When he was seven or eight, to amuse himself and kill the boredom and the fear of animals and adults, he would spend hours drawing people, houses and maps, crouched at his father’s army surplus utility chest by u’focularu. He had learned to be thrifty with any available sheet of paper, plus he would pick up, even off the floor and by the piazza, any piece of blank or somehow
usable paper. He did not dare ask his parents for an extra notebook. Spending for school supplies came at a designated moment, in September, when they’d buy him one pen, one pencil , three marbled notebooks, plus a reader and a general topics anthology – “u’sussidiariu.” And he loved u’sussidiario especially. It had lots of maps, graphs, sketches, headings in bland magentas or dull blues, and some black and white photographs .
He was fascinated by the Ancient World, and he would strain to imagine what the Great Wall of China and the Coliseum looked like in reality. But he liked the part about the Modern World as well. He read that in New York there was a building that was 102 stories high! Per la miseria! The photograph was so small, he couldn’t quite grasp the dimensions: he thought of 34 Municipios stacked atop one another! It was unbelievable. He queried the experts in construction in his family: his uncle Michele, a contractor who had actually built two-story houses, said with poured concrete you can do anything. His brother Franco just starting his own company had read they could make the floors lighter with a new honeycomb brick. His father, a foreman, just shook his head, wondering aloud: who knows what kind of steel they came up with. They agreed it was an engineering masterpiece, è un capolavoro edilizio.
He recalled that just outside of Lappano and perched on a hillcrest about 500 meters above Cosenza, there was a bluff with a majestic 270 degree view, where he could see the Crati River lazily vanishing in the north end of the valley, the Norman-Schwabian castle down below atop a knoll in the city, then rising on the other, western, side the Appenine range, and pyramid-shaped Monte Cucuzza towering above it. The bulging hills that rose up gradually toward La Sila were to the southeast. Behind and further up the railway station and then the paternal house. It was a breathtaking location. It was one of his favorite spots to which he would steal away and daydream, undisturbed, and draw.

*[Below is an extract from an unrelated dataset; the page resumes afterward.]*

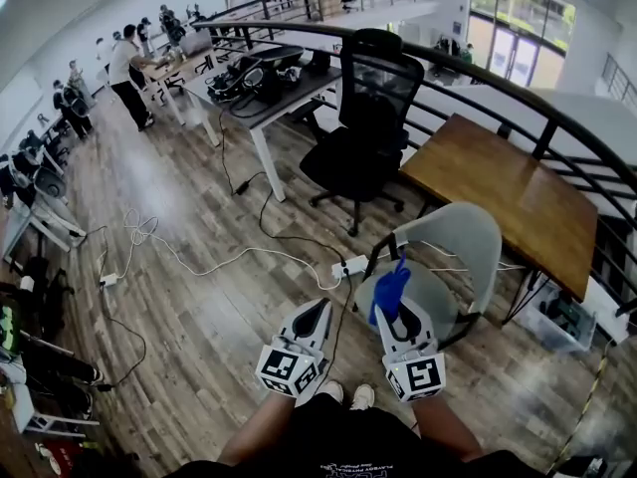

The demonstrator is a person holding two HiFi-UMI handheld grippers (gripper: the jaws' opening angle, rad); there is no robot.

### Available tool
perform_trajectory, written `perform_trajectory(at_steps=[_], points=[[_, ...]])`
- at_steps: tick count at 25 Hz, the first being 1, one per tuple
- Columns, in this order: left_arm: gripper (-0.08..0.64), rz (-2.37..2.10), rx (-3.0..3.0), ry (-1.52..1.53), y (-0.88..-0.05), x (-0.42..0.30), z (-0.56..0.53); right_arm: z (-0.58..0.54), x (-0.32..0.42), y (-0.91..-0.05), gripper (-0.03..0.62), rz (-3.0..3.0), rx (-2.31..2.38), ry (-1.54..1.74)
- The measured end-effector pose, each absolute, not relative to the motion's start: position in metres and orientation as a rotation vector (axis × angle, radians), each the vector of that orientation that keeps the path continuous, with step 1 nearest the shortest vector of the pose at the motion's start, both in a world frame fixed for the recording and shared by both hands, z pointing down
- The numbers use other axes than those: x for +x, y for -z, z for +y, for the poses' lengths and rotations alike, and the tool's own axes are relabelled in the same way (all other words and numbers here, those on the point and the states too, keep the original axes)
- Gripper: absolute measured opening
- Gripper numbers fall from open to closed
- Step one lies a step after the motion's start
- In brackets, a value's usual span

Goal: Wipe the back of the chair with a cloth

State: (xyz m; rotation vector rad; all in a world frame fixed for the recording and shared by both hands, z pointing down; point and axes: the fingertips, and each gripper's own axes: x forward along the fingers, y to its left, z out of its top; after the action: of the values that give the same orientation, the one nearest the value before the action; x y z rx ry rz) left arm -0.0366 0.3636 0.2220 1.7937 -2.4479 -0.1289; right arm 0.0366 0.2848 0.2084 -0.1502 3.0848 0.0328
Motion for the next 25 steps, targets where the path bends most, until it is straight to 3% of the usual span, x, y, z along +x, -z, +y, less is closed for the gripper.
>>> perform_trajectory(at_steps=[14,19,25], points=[[-0.002,-2.315,1.984,0.14,-0.229,-0.105,0.278,0.228,-0.024,-0.209,0.118,3.094,-0.338,-0.104],[-0.002,-2.24,2.041,0.148,-0.232,-0.143,0.244,0.194,-0.05,-0.214,0.118,3.068,-0.474,0.128],[-0.002,-2.116,2.177,0.114,-0.238,-0.164,0.211,0.165,-0.076,-0.226,0.118,3.039,-0.617,0.141]])
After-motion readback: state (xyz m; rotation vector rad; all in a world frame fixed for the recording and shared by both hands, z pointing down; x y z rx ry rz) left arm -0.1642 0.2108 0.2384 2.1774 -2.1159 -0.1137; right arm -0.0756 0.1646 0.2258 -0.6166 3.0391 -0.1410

He would sit there for hours trying to calculate in meters how far down the slope the Empire State Building would have to be built in order for him to have a straight level view of the 102th floor. He had to ignore the height of the spire. But it looked like it would have had to be located just below Zumpano, yet slightly higher up than Cosenza. It would have been awesome. Just the cement needed! Imagine the motors to pull elevators four hundred meters up! And the thousands of people who could fit inside; why it’d hold Lappano and Zumpano and probably San Pietro too! He’d fantasize how this imaginary monolith would sit in that valley, out of place, true, but grandiose, imposing, beautiful, and imagine what you could see and do from up there.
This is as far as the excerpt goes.